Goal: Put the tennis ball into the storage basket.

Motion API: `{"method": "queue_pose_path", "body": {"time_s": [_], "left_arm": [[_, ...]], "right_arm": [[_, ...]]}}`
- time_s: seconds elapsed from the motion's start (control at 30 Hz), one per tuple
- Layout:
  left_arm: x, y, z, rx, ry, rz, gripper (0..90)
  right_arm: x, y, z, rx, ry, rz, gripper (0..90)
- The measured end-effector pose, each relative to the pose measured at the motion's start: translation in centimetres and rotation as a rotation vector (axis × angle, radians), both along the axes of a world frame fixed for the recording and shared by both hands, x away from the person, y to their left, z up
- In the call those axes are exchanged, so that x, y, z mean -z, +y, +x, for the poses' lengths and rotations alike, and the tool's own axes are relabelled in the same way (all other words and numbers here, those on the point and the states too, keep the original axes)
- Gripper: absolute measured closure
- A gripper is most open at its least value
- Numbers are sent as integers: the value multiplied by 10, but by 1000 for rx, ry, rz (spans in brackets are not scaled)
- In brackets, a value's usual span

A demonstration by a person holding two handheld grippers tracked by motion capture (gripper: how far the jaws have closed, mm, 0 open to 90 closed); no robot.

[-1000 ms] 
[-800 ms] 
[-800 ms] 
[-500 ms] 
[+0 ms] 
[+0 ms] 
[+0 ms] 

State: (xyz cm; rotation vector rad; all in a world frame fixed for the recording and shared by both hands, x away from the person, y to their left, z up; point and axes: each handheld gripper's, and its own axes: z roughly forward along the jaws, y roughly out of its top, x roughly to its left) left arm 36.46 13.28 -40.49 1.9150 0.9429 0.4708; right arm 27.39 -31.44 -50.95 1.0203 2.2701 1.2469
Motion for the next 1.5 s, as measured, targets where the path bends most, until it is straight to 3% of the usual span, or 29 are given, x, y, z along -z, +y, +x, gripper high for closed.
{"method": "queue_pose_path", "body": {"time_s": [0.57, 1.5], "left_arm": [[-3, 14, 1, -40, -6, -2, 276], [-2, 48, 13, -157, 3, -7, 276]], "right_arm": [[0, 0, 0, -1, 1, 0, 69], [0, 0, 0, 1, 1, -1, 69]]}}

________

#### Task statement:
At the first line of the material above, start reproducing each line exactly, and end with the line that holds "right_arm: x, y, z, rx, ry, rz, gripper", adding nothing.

#### Task solution:
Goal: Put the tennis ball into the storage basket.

Motion API: `{"method": "queue_pose_path", "body": {"time_s": [_], "left_arm": [[_, ...]], "right_arm": [[_, ...]]}}`
- time_s: seconds elapsed from the motion's start (control at 30 Hz), one per tuple
- Layout:
  left_arm: x, y, z, rx, ry, rz, gripper (0..90)
  right_arm: x, y, z, rx, ry, rz, gripper (0..90)

The exercise requires nothing more.